As you can tell from the forecasts above and the interest rates Prologis currently funds itself at, refinancing should still be a drag on the company’s core FFO in 2024 before largely abating in 2025.
Prologis’ Implied Capitalization Rate
It is always important to consider the capitalization rate (the rate of return on a real estate investment property based on its expected cash flows) of a REIT you invest in and not just the yield based on core FFO. Usually, to increase returns, REITs borrow from banks and other lenders. This often results in a high core FFO yield.
However, if the REIT needs to sell a property on the market, the buyer will consider the capitalization rate, as it encompasses all cash flows of the property to equity and debt holders combined.
Prologis gets variable income from asset management aside from the rent income it gets from buildings.

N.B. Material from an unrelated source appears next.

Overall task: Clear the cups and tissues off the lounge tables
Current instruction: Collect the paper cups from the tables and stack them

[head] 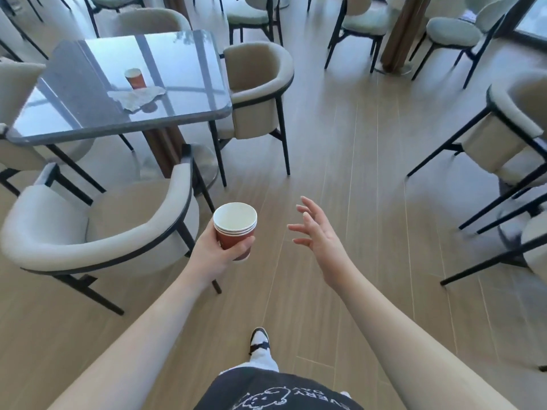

Thus, a true market-implied capitalization rate is hard to come by. Nevertheless, a good approximation would be to combine its core FFO forecast and interest expense and divide the sum by the company’s enterprise value.
In 2023, core FFO should be about $5.3 billion, and its interest expense should come out to ~$0.6 billion. Against an enterprise value of about $144 billion, its market-implied capitalization rate is about 4.1%.
The capitalization rate allows investors to compare REITs with different levels of financial leverage (the portion of the enterprise value funded by debt, which, at Prologis, is about 20%, a fairly conservative amount) since it looks at cash flows at the enterprise level rather than to shareholders specifically. A REIT with 40% leverage could boost returns to shareholders but is also riskier in times of interest rate increases or property market downturns.
The cap rate is also useful when comparing the absolute return potential of Prologis as an investment and makes it easy to compare it to other alternatives, such as government bonds. For instance, the 10-year U.S. government bonds also yield around 4% currently.
Last but not least, the 4.1% cap rate can be seen as the expected return before the use of leverage, inflation indexation, or rental growth. However, as I will highlight in the next paragraph, Prologis has an above-average growth profile currently.
Solid Long-Term Potential
As you can see from the 8.9% same-store NOI growth, Prologis is able to grow rents well above inflation. This is because the company has a lot of legacy leases at low absolute rent levels, which are adjusted to market rent levels when they expire. Indeed, CFO Tim Arndt highlighted on the conference call the company can generate an extra $2.85/share in earnings just by reletting its properties at current market rents, with any future inflation increases not factored in.
As a result, the forward-looking capitalization rate, which takes into account the $2.85/share earnings potential, can be calculated at about 6% currently.
Updated 2023 Outlook
Thanks to stronger underlying performance and a smaller interest expense, Prologis boosted its core FFO outlook to $5.56-5.60/share, up 8.1% from 2022.
After having fallen in the first half of the year, occupancy is expected to stabilize at about 97.0-97.5%. Likewise, same-store NOI growth is seen at about 9%, in line with Q2.
Is PLD Stock a Buy, According to Analysts?
Turning to Wall Street, Prologis earns a Strong Buy consensus rating based on 12 Buys, two Holds, and zero Sell ratings. Additionally, Prologis stock’s average price target is $145.36, implying 18.7% upside potential.
The Takeaway
Prologis shares have moved sideways recently, despite the company increasing its full-year outlook and the prospect of rate cuts in 2024 and 2025. Thus, I reckon the shares are worth buying at the moment, especially if you want to allocate capital to a defensive sector that will be less impacted by a potential recession later this year or in 2024.